Elle est là, enveloppée dans robe blanche qui ne luis descend pas jusqu'en bas, son chignon parfait, dos à nous, regardant l'horizon sur le devant d'un bateau. Chaque ligne qui se fait semble vouloir la rejoindre, comme si elle était le but, la clé, du tableau en perspective qui se forme sur l'écran.
Suzanne ne nous regarde pas. Tout le monde dit qu'elle ne regarde personne. Mais elle nous voit, jusqu'au plus profond de nos cœurs et nos âmes. Son drame, c'est qu'elle ne peux pas aimer. Elle trimballe ses tenues courtes, rencontre des garçons, se dénude et baise. Et puis nous quitte, dans un éclat soudain. Mais nous observe, nous sonde, nous analyse. Regarde les hommes qui flanchent et qui vivent, avec distance, tendresse, parfois mépris.
Son père est vieux, fatigué, usé par la vie, trimballe sa silhouette et sa tristesse naturelle dans tout le film. Il le lui donnerait tout. Il lui offre déjà l'amour. Elle le sait, et lui rend. Et c'est la seule personne à qui elle le rendra.
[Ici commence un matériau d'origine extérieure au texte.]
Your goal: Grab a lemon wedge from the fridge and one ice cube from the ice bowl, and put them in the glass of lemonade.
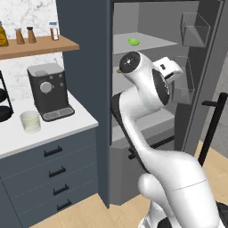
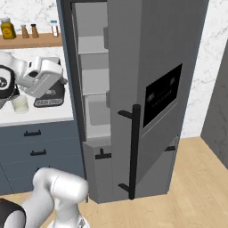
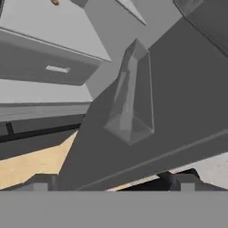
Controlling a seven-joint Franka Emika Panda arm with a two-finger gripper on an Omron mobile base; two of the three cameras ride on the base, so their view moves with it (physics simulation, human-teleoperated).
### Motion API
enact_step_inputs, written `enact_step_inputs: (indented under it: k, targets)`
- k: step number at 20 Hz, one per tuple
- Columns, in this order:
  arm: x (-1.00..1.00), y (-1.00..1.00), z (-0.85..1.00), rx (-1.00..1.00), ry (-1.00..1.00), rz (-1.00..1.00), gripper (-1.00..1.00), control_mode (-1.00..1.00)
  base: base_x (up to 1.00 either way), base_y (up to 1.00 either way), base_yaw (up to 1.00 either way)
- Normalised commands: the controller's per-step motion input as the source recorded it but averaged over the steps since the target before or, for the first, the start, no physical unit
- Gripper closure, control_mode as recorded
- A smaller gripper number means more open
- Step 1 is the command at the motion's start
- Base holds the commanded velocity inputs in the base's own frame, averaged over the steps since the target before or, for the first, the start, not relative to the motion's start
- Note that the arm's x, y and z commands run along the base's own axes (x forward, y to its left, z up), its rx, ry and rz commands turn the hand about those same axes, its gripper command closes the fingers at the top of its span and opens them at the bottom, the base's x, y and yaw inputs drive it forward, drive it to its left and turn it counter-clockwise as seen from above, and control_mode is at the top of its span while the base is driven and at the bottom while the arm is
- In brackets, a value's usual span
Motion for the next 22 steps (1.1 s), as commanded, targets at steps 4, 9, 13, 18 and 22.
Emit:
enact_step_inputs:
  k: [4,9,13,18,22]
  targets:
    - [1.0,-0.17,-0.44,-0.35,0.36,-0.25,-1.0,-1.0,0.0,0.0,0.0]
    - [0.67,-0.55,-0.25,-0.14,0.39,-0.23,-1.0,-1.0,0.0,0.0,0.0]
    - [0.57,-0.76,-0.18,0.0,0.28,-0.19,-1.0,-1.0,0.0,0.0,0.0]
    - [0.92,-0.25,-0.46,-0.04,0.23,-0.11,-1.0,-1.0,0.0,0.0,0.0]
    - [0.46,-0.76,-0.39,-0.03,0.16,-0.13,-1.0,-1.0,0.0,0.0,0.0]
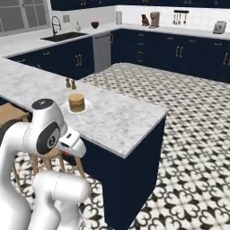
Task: Take the strawberry from the fridge and place it on top of the pancake, located on the dining counter.
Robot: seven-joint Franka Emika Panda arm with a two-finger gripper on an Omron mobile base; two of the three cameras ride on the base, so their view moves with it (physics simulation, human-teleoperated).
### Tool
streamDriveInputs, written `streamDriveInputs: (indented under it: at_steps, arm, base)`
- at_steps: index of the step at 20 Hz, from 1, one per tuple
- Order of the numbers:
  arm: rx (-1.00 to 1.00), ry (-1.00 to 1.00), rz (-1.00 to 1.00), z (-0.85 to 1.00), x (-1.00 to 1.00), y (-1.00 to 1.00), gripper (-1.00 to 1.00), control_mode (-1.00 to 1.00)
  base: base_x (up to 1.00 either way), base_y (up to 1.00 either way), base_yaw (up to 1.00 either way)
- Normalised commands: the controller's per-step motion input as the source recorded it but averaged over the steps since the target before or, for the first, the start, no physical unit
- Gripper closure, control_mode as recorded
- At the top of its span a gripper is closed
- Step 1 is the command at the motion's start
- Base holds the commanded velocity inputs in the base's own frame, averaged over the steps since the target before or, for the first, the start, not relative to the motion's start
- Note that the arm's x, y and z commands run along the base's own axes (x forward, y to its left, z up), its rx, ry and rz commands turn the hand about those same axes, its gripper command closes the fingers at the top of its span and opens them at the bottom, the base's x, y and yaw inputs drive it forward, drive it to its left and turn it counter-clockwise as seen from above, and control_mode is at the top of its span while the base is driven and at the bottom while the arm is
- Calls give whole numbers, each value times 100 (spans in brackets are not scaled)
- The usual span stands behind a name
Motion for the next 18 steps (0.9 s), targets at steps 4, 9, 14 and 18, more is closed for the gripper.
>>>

Derrière une vitre, la caméra scrute la silhouette de Suzanne. Il pleut. Elle est là, elle pleure, seule et courbée sur un banc de la ville.
A nos amours raconte un épisode d'une vie. Celui où l'on grandit, celui où l'on se cache de l'amour qui a grandit lui aussi et qui nous fait si peur. Il nous raconte les claques, les passions, les êtres aimés qu'on a peur de perdre, ceux qu'on perd sans s'être rendus compte qu'on les aimaient.
Tout avance, tout recule, tout éclate et tout se calme. On décroche. On raccroche. On aime. On hait. Les ficelles se délient, se rattachent, aboutissant à une image, une seule : papa discute avec sa fille, la voit partir assis dans le bus. Ce papa, c'est Maurice Pialat, il clôt son film sur son propre visage : signe que le cinéaste sait que maintenant, son héroïne a grandit, a compris, et que sa vie peut enfin se dérouler normalement. Que Suzanne n'a plus besoin de nous. Alors on s'arrête, on se tait, on dit au revoir, noir, musique. La vie commence.
A nos amours est un film de naissance. Qui remonte jusqu'au début de chaque chose qui nous fait, ce brouillon de personnes qui s'agitent et s'aiment, déjà. Avec une seule consigne, hélas : que les ados, bientôt des adultes qui se construisent, quittent pour toujours le champs une fois prêts. Cet instant, signe d'un commencement, est pourtant ce qui marque la fin du film. Et elle est la plus belle chose que Pialat eut filmé de Suzanne.